● Task prompt: Give back the material that follows, identical in every line.

● Stored data:
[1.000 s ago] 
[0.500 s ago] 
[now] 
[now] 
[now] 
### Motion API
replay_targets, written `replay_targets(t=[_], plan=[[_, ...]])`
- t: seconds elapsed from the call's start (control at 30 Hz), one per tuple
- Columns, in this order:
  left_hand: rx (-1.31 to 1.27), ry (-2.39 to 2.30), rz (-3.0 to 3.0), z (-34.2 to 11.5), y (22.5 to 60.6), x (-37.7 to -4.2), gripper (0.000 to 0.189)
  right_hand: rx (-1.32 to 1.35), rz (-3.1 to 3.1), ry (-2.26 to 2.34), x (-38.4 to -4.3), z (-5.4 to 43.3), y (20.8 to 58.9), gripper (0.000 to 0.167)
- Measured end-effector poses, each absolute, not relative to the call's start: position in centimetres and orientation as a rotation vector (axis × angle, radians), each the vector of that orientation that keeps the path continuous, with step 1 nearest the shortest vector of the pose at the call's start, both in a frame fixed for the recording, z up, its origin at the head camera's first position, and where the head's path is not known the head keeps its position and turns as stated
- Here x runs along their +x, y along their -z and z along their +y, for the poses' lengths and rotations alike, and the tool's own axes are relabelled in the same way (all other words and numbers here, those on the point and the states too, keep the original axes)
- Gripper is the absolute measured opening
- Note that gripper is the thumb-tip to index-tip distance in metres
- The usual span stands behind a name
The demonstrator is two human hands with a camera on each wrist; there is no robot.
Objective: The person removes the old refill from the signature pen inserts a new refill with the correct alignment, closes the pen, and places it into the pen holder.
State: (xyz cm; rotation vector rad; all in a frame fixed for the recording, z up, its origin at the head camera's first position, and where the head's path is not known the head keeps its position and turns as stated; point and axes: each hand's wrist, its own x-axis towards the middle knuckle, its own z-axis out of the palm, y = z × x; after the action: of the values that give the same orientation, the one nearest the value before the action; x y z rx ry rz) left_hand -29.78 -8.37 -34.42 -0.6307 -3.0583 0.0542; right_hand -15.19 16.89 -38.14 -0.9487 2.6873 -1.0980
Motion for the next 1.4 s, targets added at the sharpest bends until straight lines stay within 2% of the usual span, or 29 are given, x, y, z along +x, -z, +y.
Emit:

● The completed task:
[1.000 s ago] 
[0.500 s ago] 
[now] 
[now] 
[now] 
### Motion API
replay_targets, written `replay_targets(t=[_], plan=[[_, ...]])`
- t: seconds elapsed from the call's start (control at 30 Hz), one per tuple
- Columns, in this order:
  left_hand: rx (-1.31 to 1.27), ry (-2.39 to 2.30), rz (-3.0 to 3.0), z (-34.2 to 11.5), y (22.5 to 60.6), x (-37.7 to -4.2), gripper (0.000 to 0.189)
  right_hand: rx (-1.32 to 1.35), rz (-3.1 to 3.1), ry (-2.26 to 2.34), x (-38.4 to -4.3), z (-5.4 to 43.3), y (20.8 to 58.9), gripper (0.000 to 0.167)
- Measured end-effector poses, each absolute, not relative to the call's start: position in centimetres and orientation as a rotation vector (axis × angle, radians), each the vector of that orientation that keeps the path continuous, with step 1 nearest the shortest vector of the pose at the call's start, both in a frame fixed for the recording, z up, its origin at the head camera's first position, and where the head's path is not known the head keeps its position and turns as stated
- Here x runs along their +x, y along their -z and z along their +y, for the poses' lengths and rotations alike, and the tool's own axes are relabelled in the same way (all other words and numbers here, those on the point and the states too, keep the original axes)
- Gripper is the absolute measured opening
- Note that gripper is the thumb-tip to index-tip distance in metres
- The usual span stands behind a name
The demonstrator is two human hands with a camera on each wrist; there is no robot.
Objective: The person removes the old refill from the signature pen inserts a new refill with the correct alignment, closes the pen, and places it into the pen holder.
State: (xyz cm; rotation vector rad; all in a frame fixed for the recording, z up, its origin at the head camera's first position, and where the head's path is not known the head keeps its position and turns as stated; point and axes: each hand's wrist, its own x-axis towards the middle knuckle, its own z-axis out of the palm, y = z × x; after the action: of the values that give the same orientation, the one nearest the value before the action; x y z rx ry rz) left_hand -29.78 -8.37 -34.42 -0.6307 -3.0583 0.0542; right_hand -15.19 16.89 -38.14 -0.9487 2.6873 -1.0980
Motion for the next 1.4 s, targets added at the sharpest bends until straight lines stay within 2% of the usual span, or 29 are given, x, y, z along +x, -z, +y.
Emit:

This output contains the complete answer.